Le voci false generate con l’AI stanno diventando un problema sempre più concreto, e Google ha deciso di metterci una pezza direttamente sull’app Telefono. La novità riguarda Android e punta dritta a un fenomeno che fa paura sul serio: le truffe basate sull’impersonificazione, quelle in cui qualcuno finge di essere una persona di cui ci si fida. Il gigante del web parla apertamente di una “minaccia crescente”, e il bersaglio sono i malviventi che sfruttano i deepfake AI per portare a termine i loro raggiri.
Vale la pena capire come funziona l’inganno, perché è proprio qui che si gioca tutto. Il truffatore parte falsificando il numero da cui chiama: usa un software che filtra il flusso audio e trasforma il suo numero reale in quello, fittizio, di un contatto conosciuto. Può essere un familiare, un amico, un collega di lavoro. Insomma, qualcuno di cui la vittima non sospetterebbe mai. A quel punto entra in scena la seconda fase, quella più inquietante.
Come la voce clonata inganna la vittima
Una volta agganciata la chiamata, il dialogo avviene tramite una voce generata dall’AI, praticamente identica a quella della persona che il truffatore sta impersonando. E qui sta il punto dolente. Google spiega che, secondo gli esperti, queste tecniche di clonazione vocale, a tutti gli effetti dei deepfake, hanno fatto passi da gigante in pochissimo tempo. Il risultato? Un livello di realismo talmente alto che la maggior parte delle persone non riesce più a distinguere con certezza se una voce sia reale oppure no.
È un terreno scivoloso, perché l’orecchio umano si fida dell’istinto. Sentiamo la voce di un caro e abbassiamo la guardia. Ed è esattamente su questa debolezza che fanno leva i truffatori.
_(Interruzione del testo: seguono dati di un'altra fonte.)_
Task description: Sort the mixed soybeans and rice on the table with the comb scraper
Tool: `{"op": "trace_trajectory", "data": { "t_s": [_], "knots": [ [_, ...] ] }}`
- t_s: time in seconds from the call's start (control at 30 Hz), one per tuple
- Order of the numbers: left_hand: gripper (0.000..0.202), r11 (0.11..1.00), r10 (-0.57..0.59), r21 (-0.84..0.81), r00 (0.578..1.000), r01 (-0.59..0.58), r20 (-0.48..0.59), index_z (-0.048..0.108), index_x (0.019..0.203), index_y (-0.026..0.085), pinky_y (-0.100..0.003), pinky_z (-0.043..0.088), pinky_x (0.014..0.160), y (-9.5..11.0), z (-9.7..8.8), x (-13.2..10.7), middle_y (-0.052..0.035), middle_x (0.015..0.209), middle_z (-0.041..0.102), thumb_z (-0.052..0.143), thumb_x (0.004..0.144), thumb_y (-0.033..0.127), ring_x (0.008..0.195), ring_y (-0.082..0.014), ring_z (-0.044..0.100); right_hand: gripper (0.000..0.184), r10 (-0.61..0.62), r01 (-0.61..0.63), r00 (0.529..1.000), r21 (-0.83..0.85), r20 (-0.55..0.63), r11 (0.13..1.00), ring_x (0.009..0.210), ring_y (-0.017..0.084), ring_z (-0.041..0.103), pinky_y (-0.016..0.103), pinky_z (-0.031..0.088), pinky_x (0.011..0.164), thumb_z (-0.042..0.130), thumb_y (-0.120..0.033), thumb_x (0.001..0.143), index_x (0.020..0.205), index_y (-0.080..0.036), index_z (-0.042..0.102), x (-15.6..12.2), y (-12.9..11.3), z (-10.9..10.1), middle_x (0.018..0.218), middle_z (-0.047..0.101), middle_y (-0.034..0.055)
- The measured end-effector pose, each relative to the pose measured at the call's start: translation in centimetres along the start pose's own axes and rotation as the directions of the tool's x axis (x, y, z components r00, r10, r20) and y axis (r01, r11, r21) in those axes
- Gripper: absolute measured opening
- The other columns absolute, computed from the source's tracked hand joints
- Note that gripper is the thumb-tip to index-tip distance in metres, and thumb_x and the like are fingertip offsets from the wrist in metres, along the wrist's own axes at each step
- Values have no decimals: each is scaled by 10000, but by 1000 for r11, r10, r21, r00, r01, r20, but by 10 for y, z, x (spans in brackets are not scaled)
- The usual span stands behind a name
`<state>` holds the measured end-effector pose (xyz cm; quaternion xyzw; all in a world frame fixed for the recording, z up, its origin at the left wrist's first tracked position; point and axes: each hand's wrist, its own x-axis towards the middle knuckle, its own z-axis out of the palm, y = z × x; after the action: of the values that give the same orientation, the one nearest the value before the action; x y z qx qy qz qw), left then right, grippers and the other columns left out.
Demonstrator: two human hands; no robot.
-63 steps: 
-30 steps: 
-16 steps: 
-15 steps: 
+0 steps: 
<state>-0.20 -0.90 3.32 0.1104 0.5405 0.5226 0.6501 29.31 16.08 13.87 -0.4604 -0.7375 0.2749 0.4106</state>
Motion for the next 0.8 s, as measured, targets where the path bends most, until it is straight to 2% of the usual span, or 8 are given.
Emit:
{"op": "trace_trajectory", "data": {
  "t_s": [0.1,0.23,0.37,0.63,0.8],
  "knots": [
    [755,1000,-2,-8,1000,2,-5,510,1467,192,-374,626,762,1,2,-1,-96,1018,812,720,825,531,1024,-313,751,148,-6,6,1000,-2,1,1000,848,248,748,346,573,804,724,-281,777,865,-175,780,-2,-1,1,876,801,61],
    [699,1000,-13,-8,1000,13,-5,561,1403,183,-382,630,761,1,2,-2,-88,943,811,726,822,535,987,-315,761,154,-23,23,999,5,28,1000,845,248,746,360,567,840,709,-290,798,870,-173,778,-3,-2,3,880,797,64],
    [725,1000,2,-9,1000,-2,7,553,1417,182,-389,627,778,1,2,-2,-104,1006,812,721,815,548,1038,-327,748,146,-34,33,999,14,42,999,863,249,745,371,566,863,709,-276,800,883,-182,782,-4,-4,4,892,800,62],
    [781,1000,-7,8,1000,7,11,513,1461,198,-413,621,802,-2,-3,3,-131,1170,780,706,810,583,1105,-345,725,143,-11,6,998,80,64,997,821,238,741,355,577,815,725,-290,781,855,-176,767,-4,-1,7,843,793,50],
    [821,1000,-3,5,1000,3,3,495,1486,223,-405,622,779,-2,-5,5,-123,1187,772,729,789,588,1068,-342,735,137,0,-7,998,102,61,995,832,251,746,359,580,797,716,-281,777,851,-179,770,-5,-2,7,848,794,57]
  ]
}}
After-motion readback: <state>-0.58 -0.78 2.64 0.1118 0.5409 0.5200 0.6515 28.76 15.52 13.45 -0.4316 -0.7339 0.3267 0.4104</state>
Come funziona la rilevazione delle chiamate false su Android
La risposta di Google è più semplice di quanto si possa immaginare. La rilevazione delle chiamate false mette in comunicazione, in modo del tutto invisibile all’utente, l’app Telefono di chi riceve la chiamata con quella di chi la effettua. Le due app dialogano tra loro per verificare che le identità corrispondano davvero. Niente di percepibile a schermo, tutto avviene dietro le quinte.
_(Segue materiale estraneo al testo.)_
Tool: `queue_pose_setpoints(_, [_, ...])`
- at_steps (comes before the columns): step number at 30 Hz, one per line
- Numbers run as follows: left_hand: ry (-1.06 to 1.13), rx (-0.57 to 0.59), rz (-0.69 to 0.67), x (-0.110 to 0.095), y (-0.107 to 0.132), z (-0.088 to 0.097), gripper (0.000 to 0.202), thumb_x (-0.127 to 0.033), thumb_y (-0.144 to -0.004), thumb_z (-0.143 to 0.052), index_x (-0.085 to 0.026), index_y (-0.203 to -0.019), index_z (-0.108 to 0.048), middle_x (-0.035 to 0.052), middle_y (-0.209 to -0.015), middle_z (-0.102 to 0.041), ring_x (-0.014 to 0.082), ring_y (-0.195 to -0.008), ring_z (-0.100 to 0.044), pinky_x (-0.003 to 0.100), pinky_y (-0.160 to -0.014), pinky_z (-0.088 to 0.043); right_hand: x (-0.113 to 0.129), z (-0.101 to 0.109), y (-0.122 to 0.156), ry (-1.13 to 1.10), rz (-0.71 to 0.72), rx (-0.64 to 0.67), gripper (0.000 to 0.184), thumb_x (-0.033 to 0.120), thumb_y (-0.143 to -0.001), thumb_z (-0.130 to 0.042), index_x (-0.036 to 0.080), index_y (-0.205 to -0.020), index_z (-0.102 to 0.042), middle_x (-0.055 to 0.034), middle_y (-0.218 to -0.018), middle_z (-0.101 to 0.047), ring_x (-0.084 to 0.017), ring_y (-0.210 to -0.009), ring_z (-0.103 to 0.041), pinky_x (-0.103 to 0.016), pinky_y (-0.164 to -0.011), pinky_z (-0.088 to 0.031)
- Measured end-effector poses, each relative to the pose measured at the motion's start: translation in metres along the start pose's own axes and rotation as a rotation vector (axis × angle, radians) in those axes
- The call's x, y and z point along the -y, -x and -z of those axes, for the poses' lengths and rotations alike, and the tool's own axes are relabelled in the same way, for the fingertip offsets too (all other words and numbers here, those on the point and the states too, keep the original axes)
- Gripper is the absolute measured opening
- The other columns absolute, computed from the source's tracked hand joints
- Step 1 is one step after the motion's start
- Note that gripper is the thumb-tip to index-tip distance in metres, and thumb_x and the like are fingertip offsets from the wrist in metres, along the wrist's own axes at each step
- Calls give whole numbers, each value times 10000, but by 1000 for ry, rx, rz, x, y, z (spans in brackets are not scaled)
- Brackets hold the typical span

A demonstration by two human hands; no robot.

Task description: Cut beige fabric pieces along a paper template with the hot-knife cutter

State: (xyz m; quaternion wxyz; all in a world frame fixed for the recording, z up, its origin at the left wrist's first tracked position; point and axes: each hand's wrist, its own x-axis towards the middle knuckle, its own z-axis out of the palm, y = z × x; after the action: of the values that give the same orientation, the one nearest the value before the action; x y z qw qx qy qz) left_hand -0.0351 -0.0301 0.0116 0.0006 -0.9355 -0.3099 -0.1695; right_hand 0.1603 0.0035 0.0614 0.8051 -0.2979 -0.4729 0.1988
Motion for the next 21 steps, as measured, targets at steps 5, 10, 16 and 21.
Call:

Sul fronte della privacy, l’azienda promette il massimo. L’intero processo è protetto da crittografia end to end, quindi non può essere intercettato da nessuno. Se la verifica fallisce, e qui scatta il campanello d’allarme tipico di un tentativo di truffa, sul display di chi riceve la chiamata compare un avviso ben visibile.
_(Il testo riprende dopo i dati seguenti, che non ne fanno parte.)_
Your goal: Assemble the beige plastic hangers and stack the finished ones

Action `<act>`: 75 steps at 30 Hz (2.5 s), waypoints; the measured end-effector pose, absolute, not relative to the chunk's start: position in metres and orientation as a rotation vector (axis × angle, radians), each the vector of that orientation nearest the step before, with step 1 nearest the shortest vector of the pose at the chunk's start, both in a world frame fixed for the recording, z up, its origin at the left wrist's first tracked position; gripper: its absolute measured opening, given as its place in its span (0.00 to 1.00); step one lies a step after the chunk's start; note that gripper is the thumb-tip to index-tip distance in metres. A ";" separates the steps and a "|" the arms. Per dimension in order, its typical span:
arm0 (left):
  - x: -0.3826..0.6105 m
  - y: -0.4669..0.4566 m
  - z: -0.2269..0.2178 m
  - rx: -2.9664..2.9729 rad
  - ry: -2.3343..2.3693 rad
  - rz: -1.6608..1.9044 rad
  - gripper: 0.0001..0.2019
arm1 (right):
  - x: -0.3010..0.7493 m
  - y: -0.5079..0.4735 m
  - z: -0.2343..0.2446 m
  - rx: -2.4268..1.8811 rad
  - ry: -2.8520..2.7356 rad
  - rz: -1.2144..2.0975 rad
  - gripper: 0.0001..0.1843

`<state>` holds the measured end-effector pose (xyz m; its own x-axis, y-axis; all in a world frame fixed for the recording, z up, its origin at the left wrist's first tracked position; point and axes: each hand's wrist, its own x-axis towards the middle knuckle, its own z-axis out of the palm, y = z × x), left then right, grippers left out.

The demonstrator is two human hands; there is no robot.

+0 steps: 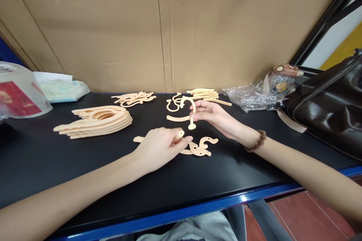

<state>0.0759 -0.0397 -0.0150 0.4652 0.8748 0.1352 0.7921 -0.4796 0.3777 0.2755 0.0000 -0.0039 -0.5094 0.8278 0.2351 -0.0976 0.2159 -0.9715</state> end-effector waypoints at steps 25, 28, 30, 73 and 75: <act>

La funzione arriverà attiva di default, ma chi non la gradisce potrà disattivarla dalle impostazioni dell’app Telefono. Per quanto riguarda la disponibilità, sarà presente entro la fine del mese su tutti gli smartphone equipaggiati con Android 12 e versioni successive. I primi a riceverla, come accade spesso in questi casi, saranno i Google Pixel.